Abstract: This chapter lays out a conservation timeline, from past to future, for the Amsterdam version of Van Gogh's Sunflowers. It starts by considering the restoration history of the painting in order to assess its current physical state, and looks ahead to formulate an appropriate strategy for future conservation treatment and display. Due attention is paid to the two recorded episodes of restoration performed in 1927 and 1961 by the Dutch restorer, Jan Cornelis Traas. Based on physical and chemical investigation of Sunflowers we attempt to reconstruct what these former treatments (which are barely documented) entailed and consider the repercussions for the present condition of the painting. The former interventions by Traas also serve as a benchmark to reflect on current choices made, highlighting the extent to which ideas and methodologies have continued to evolve over the past century as conservation has moved further away from being a singularly craft-based activity to become an established historical and scientific discipline underpinned by ethical guidelines.
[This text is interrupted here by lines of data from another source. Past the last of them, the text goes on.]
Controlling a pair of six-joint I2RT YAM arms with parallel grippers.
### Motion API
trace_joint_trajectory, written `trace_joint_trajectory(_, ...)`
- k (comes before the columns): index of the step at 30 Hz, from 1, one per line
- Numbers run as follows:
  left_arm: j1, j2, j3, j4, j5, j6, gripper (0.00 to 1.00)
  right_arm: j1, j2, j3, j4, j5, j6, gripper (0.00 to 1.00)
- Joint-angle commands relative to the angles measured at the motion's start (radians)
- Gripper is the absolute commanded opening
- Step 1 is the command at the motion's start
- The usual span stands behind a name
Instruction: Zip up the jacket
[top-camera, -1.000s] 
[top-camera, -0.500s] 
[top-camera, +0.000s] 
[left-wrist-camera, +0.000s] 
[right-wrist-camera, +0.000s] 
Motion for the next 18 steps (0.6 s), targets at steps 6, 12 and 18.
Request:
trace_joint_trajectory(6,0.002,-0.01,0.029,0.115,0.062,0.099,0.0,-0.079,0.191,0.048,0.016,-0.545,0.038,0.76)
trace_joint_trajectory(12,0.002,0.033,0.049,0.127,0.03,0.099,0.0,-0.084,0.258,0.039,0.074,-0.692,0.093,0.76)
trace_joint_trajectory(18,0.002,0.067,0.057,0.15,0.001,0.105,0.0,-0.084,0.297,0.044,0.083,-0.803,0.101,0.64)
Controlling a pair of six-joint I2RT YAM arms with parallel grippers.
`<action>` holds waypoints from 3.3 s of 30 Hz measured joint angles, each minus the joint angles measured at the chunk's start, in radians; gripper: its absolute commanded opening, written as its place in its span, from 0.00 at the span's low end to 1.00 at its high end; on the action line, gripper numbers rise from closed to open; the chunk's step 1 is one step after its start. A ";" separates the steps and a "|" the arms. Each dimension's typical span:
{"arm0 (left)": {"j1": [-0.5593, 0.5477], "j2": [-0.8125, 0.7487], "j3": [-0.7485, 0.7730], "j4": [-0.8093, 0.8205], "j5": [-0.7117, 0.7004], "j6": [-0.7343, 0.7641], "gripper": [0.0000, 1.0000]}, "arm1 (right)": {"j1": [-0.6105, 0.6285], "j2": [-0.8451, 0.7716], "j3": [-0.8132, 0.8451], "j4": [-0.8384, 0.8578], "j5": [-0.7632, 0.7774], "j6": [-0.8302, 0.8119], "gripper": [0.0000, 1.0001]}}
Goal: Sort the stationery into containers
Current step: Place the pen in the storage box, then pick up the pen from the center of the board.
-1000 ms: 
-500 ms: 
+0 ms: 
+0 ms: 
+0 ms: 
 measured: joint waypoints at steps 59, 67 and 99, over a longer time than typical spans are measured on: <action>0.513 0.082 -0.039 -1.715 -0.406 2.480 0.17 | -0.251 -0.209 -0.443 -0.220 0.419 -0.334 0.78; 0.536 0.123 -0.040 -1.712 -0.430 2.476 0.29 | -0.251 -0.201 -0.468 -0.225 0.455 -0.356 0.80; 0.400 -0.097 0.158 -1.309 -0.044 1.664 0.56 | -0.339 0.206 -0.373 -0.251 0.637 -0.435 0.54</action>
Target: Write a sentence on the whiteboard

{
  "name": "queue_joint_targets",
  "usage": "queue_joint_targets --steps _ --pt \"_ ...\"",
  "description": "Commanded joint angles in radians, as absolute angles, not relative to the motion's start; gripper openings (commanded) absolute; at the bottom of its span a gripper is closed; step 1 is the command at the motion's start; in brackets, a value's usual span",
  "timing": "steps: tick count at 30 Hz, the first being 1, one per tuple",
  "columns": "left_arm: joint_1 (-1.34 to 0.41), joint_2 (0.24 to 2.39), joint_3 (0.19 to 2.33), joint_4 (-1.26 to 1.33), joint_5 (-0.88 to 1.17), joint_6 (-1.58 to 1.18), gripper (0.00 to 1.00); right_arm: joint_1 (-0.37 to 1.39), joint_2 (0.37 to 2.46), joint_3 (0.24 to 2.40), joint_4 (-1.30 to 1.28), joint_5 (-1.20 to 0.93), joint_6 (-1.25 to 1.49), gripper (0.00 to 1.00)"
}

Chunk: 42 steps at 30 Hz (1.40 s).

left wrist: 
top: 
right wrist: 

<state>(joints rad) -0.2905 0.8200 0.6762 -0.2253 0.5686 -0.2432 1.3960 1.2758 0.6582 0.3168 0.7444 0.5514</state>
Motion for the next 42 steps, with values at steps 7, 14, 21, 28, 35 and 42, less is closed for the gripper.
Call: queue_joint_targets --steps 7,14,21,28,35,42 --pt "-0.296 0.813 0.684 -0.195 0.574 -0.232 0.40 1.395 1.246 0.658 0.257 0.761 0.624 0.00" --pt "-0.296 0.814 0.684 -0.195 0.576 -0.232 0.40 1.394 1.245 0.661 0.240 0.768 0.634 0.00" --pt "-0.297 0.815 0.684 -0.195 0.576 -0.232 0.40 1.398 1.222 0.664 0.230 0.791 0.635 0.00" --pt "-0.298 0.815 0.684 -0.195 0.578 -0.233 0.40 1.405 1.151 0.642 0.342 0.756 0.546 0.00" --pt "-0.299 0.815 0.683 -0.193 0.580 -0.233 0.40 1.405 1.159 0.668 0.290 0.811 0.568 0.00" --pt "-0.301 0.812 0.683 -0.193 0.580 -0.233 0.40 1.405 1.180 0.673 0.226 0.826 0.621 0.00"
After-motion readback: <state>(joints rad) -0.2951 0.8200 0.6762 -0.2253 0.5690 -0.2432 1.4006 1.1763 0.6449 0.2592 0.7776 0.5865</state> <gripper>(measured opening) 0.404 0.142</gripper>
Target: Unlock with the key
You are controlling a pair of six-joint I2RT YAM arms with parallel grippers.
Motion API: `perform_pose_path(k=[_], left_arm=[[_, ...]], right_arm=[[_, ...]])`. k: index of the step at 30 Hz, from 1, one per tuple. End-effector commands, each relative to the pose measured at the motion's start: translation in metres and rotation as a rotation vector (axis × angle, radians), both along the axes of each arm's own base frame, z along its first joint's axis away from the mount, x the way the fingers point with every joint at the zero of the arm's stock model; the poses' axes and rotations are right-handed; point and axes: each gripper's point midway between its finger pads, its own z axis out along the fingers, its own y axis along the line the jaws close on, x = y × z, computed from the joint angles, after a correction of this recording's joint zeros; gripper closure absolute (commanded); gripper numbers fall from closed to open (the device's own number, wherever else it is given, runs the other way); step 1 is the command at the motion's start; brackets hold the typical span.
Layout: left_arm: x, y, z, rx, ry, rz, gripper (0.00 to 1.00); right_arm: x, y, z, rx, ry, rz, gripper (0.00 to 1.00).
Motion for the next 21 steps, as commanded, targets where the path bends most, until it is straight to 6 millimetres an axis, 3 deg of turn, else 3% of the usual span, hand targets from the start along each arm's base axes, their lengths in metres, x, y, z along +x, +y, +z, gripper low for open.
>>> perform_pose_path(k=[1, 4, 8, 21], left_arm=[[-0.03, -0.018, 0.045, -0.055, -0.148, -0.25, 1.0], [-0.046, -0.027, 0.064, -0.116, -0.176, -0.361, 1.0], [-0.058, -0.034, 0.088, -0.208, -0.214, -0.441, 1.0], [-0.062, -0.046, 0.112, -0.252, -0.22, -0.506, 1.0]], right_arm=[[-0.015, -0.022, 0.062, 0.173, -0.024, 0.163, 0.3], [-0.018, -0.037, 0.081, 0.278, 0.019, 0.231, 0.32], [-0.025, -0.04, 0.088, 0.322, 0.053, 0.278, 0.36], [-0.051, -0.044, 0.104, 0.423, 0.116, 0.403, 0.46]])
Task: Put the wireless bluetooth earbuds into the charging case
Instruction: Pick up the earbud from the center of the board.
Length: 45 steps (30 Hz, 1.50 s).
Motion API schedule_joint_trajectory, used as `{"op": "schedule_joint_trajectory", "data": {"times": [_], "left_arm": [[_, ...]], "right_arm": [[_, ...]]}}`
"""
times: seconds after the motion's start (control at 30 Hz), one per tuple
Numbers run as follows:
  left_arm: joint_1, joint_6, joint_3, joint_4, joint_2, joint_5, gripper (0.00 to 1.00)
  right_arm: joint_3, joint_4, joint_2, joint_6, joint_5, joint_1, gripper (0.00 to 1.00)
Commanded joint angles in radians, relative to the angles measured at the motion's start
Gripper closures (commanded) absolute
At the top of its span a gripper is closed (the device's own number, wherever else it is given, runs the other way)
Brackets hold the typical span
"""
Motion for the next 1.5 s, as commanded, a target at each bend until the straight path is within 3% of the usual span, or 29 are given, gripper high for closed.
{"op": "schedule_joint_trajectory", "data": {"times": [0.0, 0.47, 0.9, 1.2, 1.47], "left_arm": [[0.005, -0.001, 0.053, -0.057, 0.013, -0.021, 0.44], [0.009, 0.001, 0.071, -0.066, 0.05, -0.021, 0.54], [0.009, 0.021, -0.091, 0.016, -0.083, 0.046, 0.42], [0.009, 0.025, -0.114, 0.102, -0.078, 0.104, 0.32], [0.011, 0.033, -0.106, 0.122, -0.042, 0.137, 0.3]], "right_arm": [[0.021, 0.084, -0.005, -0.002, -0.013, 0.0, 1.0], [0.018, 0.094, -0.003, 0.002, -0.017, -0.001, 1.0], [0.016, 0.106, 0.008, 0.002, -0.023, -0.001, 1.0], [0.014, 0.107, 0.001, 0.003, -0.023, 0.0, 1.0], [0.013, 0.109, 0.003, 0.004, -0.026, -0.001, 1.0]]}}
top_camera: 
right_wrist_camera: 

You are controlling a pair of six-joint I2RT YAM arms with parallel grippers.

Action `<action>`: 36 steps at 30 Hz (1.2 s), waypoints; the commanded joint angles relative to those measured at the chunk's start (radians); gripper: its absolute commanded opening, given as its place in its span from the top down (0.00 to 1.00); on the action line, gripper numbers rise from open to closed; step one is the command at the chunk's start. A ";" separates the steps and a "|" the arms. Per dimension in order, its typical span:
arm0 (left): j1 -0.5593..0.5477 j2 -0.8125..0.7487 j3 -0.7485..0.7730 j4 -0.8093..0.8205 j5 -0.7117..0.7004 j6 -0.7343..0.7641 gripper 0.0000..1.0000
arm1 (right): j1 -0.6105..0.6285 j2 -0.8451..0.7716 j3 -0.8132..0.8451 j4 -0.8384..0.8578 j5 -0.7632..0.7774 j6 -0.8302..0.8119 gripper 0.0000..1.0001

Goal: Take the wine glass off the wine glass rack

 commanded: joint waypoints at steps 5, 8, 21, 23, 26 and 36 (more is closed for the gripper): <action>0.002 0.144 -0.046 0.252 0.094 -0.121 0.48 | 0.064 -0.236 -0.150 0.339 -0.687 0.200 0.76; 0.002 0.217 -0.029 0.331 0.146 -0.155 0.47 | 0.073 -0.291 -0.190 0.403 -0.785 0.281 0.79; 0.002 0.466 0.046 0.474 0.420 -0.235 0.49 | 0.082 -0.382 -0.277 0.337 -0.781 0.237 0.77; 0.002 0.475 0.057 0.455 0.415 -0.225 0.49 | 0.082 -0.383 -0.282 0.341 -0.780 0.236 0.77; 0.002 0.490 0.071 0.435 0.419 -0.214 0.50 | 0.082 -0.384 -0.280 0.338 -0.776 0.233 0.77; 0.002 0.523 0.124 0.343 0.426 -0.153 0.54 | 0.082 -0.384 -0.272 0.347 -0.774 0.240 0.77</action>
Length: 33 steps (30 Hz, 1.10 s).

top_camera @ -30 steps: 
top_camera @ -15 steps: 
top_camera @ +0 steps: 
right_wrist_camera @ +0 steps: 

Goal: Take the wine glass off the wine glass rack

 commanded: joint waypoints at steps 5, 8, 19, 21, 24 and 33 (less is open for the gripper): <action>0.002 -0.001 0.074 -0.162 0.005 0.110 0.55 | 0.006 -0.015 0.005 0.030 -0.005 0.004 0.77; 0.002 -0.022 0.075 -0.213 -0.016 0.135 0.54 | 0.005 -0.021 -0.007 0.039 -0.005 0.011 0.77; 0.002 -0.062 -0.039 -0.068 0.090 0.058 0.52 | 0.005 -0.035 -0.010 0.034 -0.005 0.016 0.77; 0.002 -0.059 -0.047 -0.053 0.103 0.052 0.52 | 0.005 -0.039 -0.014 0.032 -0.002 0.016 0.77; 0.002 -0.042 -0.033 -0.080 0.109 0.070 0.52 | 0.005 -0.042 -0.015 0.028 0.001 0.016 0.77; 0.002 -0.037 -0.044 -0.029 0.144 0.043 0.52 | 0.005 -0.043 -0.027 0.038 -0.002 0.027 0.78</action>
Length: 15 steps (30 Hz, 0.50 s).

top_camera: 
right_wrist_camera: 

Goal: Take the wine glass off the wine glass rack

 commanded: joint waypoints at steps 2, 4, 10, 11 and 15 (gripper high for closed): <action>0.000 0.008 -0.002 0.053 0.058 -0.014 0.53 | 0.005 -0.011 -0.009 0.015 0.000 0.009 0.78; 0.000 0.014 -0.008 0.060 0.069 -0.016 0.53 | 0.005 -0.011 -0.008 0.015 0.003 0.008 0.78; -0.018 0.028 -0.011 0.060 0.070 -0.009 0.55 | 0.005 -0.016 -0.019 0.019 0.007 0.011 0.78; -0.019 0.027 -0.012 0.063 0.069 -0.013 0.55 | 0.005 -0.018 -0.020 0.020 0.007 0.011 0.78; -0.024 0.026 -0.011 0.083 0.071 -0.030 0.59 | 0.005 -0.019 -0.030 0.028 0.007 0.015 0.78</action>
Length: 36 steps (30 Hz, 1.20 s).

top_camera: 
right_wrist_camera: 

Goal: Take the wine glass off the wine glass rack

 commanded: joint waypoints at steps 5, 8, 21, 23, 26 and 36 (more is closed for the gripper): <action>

Jan Cornelis Traas (1898–1984) As mentioned, the two main recorded interventions to the Amsterdam Sunflowers may be associated with the Dutch restorer, Jan Cornelis Traas, who treated the picture in 1927, close to the start of his career, and again in 1961, shortly before he retired. Traas was the first restorer to be appointed at the Mauritshuis in The Hague where he worked from 1931 to 1962 and treated hundreds of paintings, including iconic masterpieces such as Girl with a Pearl Earring by Johannes Vermeer. Yet despite the magnitude and importance of his restoration oeuvre, J.C. Traas (as he is usually referred to in surviving documents), has remained somewhat obscure. He is shown here in the only known surviving photograph of him at work, shortly before he retired (fig. 7.1). Unlike his illustrious contemporaries, A. Martin de Wild (1899–1969) and Helmut Ruhemann (1891–1973), for example, Traas did not publish anything, he appears to have kept no records of his work and no personal archive is known. However, the study of some newly discovered historical documents, combined with physical examination of Sunflowers and a large number of other works he treated, allows us to recover an idea of his working practices and approaches viewed within the context of his day.
Keywords: H1 Book chapter; Art; AXES (Antwerp X-ray Analysis, Electrochemistry and Speciation); Antwerp Cultural Heritage Sciences (ARCHES)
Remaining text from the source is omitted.